● Materials provided
──────────────────────────────

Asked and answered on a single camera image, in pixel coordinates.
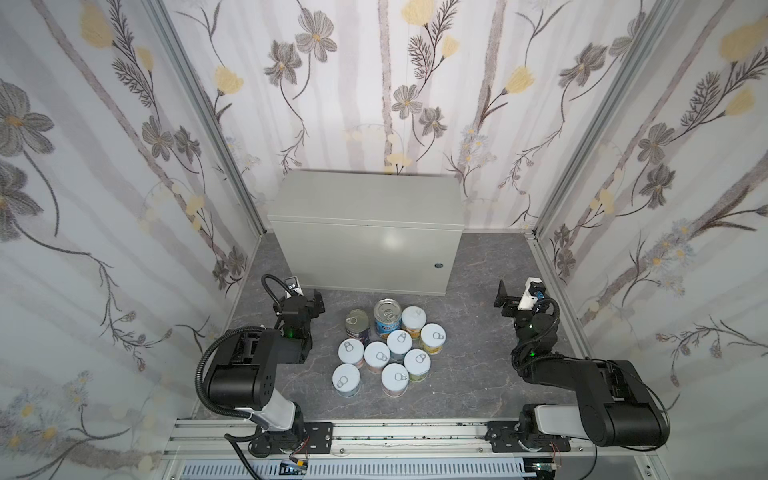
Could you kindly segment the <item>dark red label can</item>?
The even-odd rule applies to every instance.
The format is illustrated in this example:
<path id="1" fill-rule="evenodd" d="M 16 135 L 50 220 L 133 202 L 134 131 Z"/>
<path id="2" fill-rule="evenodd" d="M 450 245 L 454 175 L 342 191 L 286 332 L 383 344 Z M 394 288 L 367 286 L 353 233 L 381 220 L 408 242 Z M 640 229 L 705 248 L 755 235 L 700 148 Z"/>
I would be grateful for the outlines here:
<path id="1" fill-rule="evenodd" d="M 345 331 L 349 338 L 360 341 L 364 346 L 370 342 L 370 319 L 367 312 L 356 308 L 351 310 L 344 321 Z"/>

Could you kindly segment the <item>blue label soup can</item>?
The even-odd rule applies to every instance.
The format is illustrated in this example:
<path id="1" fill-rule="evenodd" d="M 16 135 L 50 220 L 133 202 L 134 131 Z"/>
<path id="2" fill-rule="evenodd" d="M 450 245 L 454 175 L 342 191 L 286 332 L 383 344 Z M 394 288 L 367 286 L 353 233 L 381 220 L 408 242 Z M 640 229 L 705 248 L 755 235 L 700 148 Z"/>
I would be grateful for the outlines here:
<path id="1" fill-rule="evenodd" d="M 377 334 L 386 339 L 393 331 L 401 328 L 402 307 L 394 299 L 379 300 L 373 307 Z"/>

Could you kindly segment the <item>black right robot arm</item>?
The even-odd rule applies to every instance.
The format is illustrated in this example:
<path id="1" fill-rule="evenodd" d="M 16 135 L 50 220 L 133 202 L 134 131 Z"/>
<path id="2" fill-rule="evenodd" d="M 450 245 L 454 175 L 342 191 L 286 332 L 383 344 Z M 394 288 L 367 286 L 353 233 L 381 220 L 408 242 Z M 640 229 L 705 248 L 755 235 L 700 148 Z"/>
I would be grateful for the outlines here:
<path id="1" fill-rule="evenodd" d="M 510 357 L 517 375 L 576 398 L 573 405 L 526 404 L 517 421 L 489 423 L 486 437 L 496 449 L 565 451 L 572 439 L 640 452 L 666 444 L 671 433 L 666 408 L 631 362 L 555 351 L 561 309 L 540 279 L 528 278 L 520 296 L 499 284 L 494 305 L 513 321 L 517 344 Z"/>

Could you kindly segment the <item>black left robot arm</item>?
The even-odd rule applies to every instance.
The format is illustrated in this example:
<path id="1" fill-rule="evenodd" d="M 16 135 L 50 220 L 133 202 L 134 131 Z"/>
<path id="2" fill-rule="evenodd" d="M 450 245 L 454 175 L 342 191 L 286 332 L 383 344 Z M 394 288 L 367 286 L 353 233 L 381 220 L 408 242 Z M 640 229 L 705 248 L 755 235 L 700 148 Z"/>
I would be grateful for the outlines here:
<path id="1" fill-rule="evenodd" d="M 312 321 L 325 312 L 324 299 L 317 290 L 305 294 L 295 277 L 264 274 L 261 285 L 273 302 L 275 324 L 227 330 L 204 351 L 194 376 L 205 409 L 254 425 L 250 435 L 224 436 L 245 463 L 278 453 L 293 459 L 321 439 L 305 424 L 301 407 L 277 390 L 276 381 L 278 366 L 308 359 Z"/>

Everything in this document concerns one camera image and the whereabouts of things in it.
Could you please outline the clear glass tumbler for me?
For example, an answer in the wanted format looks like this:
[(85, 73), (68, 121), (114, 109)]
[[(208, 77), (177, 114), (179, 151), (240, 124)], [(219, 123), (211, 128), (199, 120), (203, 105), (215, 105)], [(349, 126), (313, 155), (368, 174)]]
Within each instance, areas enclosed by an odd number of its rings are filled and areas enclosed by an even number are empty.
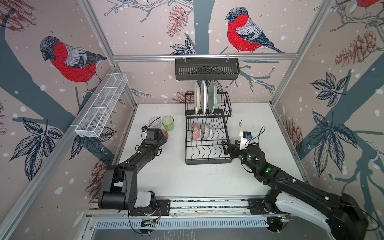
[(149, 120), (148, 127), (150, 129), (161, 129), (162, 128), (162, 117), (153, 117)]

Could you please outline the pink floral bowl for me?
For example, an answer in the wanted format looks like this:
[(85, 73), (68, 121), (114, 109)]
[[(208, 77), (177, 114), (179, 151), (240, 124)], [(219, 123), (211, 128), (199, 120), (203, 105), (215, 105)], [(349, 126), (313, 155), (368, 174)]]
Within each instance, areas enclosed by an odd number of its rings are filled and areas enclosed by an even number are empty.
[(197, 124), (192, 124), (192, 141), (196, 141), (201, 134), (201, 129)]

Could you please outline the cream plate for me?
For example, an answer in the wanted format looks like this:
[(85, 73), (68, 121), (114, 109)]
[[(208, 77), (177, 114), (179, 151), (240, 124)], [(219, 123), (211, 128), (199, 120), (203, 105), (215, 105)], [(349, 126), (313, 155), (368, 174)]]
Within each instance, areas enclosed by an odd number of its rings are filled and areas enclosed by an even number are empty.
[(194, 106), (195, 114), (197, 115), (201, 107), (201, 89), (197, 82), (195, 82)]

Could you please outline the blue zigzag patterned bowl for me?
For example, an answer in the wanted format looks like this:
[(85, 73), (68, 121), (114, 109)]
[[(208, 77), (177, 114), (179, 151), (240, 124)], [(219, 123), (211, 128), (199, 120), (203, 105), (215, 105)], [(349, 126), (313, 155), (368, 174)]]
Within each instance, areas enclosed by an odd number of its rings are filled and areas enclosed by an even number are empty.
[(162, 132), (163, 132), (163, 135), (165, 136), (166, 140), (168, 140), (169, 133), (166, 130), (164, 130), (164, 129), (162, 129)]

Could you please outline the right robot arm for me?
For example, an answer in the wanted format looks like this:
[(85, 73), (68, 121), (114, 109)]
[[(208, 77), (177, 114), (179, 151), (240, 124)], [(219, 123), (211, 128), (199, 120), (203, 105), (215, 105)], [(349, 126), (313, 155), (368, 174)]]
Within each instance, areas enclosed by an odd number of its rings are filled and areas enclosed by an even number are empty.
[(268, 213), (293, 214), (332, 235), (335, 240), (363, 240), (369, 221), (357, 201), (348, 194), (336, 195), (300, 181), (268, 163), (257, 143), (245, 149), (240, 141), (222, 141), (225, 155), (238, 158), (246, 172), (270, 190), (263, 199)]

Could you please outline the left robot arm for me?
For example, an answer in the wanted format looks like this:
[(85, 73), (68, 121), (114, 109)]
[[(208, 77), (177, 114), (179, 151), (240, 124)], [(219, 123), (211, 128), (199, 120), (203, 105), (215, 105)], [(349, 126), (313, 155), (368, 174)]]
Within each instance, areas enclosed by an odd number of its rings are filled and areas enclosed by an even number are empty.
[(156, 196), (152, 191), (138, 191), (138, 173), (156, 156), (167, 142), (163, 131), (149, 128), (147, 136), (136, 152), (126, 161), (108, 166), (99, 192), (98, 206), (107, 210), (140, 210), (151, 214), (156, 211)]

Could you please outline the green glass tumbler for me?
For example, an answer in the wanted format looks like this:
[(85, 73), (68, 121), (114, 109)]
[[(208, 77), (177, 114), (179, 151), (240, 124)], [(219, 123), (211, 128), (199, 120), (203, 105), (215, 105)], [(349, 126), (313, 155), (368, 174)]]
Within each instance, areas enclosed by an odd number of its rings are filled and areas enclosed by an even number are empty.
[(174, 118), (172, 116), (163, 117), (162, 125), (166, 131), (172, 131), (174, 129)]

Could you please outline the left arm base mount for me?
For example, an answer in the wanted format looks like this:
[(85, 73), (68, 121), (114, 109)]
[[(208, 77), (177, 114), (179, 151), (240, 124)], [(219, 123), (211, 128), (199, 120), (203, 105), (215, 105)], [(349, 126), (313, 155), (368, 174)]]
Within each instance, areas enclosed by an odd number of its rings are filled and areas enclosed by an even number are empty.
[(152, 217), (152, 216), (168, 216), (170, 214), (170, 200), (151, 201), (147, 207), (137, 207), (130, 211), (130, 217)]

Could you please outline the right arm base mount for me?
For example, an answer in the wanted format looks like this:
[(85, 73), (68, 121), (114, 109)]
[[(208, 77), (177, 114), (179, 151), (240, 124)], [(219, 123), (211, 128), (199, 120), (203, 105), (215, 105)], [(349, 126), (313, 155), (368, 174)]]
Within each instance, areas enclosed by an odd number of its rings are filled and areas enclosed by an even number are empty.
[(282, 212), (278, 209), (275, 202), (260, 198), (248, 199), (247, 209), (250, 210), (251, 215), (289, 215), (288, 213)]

──────────────────────────────

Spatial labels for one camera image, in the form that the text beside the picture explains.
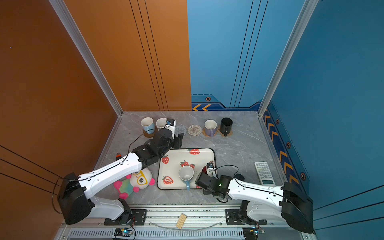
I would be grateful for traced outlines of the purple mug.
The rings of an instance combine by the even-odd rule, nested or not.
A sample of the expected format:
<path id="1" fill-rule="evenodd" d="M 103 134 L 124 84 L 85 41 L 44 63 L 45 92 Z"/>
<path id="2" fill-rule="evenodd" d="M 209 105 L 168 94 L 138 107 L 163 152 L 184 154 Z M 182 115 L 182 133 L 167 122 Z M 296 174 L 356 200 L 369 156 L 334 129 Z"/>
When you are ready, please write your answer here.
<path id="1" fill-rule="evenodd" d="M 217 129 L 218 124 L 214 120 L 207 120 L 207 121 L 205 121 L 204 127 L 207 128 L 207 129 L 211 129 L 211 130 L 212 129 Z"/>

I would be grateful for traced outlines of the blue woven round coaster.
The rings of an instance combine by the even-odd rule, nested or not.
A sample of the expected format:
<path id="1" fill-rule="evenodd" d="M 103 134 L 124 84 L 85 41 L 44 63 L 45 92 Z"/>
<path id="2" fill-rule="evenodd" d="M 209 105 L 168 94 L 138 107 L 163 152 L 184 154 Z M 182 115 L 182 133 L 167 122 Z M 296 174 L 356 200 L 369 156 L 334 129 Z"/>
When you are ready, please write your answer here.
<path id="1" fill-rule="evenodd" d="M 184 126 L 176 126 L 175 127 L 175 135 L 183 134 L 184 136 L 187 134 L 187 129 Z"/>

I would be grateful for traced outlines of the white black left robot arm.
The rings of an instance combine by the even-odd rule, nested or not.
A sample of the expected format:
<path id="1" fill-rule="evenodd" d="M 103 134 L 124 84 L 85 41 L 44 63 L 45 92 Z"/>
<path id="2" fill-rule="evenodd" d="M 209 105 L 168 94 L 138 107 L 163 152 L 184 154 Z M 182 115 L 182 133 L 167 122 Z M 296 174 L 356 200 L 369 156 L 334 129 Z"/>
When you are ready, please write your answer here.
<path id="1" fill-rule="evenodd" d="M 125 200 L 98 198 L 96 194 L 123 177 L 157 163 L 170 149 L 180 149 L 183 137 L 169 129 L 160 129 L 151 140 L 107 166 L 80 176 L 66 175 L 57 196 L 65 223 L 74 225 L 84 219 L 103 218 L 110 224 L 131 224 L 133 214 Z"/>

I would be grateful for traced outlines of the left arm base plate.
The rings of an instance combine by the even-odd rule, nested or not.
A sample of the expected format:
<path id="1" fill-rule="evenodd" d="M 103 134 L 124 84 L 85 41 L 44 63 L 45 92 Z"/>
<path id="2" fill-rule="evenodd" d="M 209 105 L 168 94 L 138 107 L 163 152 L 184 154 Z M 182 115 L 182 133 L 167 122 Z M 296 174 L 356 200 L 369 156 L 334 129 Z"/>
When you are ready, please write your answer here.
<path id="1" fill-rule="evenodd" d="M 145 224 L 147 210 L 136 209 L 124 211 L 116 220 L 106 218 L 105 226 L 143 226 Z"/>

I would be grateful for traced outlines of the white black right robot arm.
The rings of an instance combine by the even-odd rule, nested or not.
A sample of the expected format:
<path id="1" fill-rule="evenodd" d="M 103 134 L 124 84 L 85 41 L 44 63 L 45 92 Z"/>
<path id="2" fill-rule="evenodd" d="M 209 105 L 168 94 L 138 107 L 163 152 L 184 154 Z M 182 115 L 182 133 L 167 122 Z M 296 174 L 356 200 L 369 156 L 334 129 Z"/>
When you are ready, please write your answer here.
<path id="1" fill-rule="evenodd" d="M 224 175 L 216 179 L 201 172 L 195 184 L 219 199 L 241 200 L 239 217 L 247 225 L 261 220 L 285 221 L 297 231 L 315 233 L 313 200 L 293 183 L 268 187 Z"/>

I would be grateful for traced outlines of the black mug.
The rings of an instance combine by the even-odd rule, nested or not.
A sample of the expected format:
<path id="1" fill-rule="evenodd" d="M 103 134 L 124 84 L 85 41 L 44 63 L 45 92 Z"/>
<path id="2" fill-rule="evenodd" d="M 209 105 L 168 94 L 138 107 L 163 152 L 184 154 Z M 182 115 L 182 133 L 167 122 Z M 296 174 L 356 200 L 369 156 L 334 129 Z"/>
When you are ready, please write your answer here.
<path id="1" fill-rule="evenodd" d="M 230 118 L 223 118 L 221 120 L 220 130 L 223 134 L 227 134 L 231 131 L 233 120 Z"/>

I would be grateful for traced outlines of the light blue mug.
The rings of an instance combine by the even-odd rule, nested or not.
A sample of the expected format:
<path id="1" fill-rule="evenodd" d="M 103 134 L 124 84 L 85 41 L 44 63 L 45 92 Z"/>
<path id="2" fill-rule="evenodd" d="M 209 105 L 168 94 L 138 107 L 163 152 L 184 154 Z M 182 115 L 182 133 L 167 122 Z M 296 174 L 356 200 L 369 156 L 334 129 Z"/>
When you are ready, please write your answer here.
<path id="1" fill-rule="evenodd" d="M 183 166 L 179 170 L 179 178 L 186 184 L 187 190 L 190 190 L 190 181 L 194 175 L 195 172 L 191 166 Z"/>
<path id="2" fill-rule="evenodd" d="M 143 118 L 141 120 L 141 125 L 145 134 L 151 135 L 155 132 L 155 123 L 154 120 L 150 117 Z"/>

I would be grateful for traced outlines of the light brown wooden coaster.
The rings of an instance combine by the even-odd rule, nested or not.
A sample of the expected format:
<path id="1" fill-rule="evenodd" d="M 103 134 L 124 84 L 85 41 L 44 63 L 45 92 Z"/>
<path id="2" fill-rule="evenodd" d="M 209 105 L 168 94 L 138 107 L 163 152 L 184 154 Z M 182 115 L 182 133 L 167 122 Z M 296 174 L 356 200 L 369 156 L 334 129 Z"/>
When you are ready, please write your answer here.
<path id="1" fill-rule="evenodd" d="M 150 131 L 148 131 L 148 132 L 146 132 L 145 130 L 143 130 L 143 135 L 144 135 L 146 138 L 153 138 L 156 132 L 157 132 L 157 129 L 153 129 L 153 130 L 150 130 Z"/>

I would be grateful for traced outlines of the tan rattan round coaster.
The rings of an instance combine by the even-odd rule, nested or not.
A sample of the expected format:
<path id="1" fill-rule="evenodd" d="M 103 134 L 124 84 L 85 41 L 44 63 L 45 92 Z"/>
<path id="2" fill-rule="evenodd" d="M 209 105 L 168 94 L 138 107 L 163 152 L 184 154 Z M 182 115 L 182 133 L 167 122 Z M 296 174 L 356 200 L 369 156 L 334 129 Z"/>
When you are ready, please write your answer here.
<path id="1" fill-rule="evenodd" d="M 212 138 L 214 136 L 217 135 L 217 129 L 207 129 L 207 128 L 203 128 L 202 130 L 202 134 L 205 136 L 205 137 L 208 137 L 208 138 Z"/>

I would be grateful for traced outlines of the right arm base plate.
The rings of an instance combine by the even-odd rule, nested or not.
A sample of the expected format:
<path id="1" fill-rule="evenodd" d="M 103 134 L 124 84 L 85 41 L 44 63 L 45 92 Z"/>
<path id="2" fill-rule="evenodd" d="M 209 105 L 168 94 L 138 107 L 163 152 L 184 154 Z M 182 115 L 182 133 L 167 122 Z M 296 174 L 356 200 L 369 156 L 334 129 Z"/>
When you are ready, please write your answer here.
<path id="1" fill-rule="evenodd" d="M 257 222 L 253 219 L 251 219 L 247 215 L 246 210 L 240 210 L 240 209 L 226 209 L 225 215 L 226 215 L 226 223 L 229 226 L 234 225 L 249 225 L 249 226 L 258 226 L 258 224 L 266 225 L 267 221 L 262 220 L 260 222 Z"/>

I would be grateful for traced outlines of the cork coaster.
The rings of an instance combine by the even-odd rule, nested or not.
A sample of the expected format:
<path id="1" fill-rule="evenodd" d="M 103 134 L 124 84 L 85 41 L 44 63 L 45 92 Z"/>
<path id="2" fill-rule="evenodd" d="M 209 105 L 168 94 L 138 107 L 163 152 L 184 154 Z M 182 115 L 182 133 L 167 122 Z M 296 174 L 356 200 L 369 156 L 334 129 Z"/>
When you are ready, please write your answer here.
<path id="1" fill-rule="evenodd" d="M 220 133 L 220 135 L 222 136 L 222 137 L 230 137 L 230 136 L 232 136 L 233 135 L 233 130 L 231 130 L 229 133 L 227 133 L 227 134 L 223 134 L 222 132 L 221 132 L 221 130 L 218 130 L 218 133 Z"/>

──────────────────────────────

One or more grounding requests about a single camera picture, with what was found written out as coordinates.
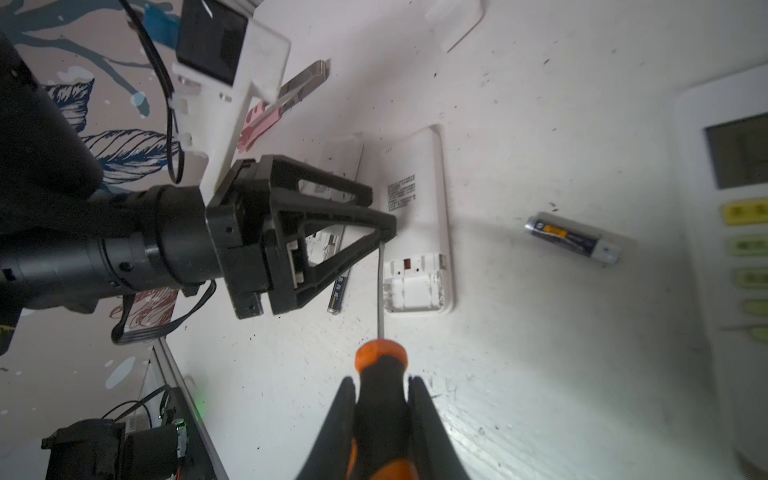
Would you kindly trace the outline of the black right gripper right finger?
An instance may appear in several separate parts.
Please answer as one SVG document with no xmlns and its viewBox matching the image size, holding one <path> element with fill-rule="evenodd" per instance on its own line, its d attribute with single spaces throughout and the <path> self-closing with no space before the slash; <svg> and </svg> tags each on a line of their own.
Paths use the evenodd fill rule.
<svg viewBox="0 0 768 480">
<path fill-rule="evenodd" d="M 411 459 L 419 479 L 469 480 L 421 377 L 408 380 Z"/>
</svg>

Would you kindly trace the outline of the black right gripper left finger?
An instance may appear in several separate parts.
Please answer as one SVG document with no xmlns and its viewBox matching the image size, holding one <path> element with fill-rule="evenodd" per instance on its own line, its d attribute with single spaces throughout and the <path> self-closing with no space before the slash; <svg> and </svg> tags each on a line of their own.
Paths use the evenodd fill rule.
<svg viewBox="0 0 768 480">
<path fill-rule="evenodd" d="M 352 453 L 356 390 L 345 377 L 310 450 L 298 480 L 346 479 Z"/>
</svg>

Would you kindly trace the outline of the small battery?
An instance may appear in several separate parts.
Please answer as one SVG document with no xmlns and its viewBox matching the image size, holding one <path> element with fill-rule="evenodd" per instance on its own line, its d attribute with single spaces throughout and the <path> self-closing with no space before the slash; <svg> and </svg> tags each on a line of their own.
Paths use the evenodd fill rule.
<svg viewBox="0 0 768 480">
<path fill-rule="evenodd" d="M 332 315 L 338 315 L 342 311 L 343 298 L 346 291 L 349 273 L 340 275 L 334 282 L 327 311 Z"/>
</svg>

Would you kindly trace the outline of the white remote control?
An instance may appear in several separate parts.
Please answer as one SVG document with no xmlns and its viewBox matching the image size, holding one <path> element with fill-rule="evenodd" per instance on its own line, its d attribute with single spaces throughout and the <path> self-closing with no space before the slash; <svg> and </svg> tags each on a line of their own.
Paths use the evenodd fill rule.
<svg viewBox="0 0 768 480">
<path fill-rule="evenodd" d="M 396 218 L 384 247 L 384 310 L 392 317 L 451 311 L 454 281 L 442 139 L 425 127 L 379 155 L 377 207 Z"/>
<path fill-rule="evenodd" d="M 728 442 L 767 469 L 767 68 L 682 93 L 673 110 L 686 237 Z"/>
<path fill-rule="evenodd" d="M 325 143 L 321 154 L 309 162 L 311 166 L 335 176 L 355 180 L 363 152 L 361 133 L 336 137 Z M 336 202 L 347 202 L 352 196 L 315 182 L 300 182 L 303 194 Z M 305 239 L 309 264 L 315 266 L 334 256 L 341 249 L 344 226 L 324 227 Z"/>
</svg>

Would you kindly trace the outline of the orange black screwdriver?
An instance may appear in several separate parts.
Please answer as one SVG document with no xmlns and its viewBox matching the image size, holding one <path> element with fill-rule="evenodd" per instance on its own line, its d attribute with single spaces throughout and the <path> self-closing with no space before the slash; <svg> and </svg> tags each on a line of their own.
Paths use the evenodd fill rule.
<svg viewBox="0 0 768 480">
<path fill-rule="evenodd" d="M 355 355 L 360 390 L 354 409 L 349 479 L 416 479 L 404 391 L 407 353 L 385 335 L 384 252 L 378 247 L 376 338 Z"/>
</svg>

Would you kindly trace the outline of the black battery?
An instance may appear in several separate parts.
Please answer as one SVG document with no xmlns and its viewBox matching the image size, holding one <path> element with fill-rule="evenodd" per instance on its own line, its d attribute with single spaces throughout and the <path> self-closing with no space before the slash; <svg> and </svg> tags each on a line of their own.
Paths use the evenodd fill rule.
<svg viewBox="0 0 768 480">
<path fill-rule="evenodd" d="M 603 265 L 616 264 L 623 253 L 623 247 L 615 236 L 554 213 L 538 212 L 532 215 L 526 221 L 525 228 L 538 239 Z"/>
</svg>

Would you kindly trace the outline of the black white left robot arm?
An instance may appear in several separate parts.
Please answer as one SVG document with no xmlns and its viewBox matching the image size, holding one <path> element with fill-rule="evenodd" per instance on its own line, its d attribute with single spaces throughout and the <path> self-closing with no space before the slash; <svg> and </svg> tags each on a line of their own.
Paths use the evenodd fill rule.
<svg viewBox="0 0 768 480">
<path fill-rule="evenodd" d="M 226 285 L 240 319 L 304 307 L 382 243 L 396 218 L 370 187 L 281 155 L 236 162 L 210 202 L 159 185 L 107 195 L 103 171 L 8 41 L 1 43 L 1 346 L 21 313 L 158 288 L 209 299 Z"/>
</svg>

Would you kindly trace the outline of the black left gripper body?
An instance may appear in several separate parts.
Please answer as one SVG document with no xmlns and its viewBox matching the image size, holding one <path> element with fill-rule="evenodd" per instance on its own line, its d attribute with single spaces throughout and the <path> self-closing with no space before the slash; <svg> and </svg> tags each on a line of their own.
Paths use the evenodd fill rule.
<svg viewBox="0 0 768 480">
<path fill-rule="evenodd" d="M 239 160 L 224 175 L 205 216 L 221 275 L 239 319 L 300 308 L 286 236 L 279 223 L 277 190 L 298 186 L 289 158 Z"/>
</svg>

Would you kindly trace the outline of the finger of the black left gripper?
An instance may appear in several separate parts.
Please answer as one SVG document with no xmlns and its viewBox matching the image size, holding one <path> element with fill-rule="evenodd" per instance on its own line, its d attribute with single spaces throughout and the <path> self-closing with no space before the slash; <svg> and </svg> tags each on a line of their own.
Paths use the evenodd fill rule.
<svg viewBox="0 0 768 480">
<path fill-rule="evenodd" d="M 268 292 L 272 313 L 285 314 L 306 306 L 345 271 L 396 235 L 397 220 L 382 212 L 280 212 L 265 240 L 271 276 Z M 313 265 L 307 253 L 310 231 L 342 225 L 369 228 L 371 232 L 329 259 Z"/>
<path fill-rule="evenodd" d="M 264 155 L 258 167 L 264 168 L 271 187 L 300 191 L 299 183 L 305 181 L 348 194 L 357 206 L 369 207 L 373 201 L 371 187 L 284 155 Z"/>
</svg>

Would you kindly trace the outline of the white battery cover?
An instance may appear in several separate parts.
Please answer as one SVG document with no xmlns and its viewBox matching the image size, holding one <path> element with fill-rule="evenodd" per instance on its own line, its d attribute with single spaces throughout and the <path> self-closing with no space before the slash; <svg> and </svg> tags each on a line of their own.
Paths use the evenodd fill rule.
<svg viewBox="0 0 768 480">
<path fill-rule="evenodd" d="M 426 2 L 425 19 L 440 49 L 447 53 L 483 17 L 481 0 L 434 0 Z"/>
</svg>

──────────────────────────────

Of the lines above, copy each one that contains the word "item".

● Response
Could you kindly segment the <item>dark red label can</item>?
Could you kindly segment the <item>blue label soup can</item>?
Could you kindly segment the <item>black right robot arm</item>?
Could you kindly segment the <item>black left robot arm</item>?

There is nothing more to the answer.